The beautiful valley of Quetta also has an Urdu bazaar but comparatively smaller than Lahore’s and is well-known by its old name “Archer Road”. This bazaar joins perpendicularly two parallel roads, Shahra-e-Liaqat and Masjid road and it is 3 minutes’ drive away from Civil Hospital Quetta. It comprises of 30 to 35 shops which include bookshops, stationeries, publishers, school uniform shops and couple of tailors. On the standard days, all of the shops are opened around 10:00 am and get closed by 8:30 pm.

There are some very much old bookshops and some were even built before independence. No one exactly knows when Archer Road was named Urdu Bazaar but the shopkeepers are pretty much sure that it was renowned by this name in the 70s. The owner of Khan’s Stationery said, “My shop is older than 100 years and my late great-grandfather established a business of selling and publishing books here. After him, my grandfather then my father ran this shop and now I am running it.” The owner of Sarwar Stationary Waseem Sarwar claimed, “My shop was built by my father in 1954”. Majority of the shops are old and are family businesses. There used to be a shop “Gandhi Jee” in this bazaar, which was famous for selling used books. This shop used to buy secondhand books from students who didn’t consider them necessary and sold them back to other students on a reasonable price, cheaper than the market. However, this shop vanished from existence and no one knows why. Some claim that the owner belonged to a minority community and was threatened to migrate and other claim that they just started another business in another city.

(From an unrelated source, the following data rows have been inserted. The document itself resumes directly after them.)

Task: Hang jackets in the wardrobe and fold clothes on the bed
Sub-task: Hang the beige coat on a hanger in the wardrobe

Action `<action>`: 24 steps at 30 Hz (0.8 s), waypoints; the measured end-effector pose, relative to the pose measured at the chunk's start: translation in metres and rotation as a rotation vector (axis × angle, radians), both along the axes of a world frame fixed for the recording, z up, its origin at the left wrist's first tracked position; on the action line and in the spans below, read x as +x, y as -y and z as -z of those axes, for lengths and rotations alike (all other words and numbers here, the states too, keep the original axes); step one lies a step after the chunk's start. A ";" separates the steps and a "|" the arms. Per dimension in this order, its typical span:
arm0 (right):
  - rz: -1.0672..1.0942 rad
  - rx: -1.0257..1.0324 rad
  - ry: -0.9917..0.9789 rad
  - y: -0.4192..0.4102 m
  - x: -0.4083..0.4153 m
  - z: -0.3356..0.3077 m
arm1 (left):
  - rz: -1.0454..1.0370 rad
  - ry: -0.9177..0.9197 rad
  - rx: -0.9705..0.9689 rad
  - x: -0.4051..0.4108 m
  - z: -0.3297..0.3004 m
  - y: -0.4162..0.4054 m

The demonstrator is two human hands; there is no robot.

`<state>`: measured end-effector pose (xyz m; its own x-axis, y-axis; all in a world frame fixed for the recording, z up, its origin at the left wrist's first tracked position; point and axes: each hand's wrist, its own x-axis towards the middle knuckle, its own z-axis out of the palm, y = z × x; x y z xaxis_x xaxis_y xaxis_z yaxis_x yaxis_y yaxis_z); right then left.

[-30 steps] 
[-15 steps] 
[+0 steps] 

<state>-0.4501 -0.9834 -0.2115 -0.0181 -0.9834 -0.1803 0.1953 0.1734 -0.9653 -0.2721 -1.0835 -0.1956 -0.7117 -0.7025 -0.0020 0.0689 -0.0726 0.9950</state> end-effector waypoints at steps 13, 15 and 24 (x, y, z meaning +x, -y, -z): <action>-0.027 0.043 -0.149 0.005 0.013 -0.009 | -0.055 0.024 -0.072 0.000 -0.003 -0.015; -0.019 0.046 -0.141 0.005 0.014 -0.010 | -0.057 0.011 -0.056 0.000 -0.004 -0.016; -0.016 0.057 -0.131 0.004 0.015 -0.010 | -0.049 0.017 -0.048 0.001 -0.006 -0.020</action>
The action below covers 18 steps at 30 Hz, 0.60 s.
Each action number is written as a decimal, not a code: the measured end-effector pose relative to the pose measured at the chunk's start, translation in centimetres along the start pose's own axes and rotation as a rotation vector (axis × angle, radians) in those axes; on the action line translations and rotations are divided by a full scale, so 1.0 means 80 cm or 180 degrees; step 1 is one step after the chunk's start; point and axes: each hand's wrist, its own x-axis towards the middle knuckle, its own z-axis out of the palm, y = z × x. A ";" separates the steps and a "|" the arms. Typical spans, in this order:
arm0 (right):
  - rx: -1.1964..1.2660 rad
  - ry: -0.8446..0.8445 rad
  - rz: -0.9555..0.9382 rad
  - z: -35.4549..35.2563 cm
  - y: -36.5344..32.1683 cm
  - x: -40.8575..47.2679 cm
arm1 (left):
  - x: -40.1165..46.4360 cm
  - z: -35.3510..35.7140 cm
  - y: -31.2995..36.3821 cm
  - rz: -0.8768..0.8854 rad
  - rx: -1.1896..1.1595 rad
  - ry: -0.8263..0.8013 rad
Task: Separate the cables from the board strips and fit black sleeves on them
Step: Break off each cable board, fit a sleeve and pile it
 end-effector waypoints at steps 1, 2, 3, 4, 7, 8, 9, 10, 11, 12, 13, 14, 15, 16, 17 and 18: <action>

This Bazaar is the only place in Quetta where one can find books of any kind they want, except textbooks of the Federal Board. All kind of course books are available here. Any kind of book which is needed in the preparation of CSS and PCS can be found here. Books for MBBS, MA, MSc, BA, BSc and all the books related to the disciplines which are taught in BUITEMS, Balochistan University and SBK Women’s University. Some of these shops publish books and guides for textbooks of Balochistan board as well.

This bazaar also has old question papers for almost any test and exam ever conducted in Balochistan. Books for pre-school, elementary school and high school are also available here. Moreover, poetry, novels and other writings of famous Pakistani writers can be found easily over here. Anything other than books, which is related to education, can easily be found here. Uniforms for almost every school in Quetta, SBK Women’s University, QIMS and BUITEMS are available here. Shops are also packed with stationary items, school bags, schools shoes, lunch boxes and water bottles for students.

Shopkeepers feel very much proud in what they are doing, like they are doing something meaningful for this country by providing the means of education to the students. Books, which are published in this bazaar, are supplied into all of the backward areas of Balochistan. In this way this bazaar is not only contributing in the educational development of Quetta but also in all of the rural areas of Balochistan. Some of the shopkeepers faced issues by civil officers of Balochistan Government and alleged that these officers have a bulling behavior towards them. Some of them have been accused of encroachments and large sum of money was asked from them as a bribe. Urdu Bazaars, all over in Pakistan, are playing a very important role but they have never been appreciated as they should be. Government should take a particular care of these bazaars.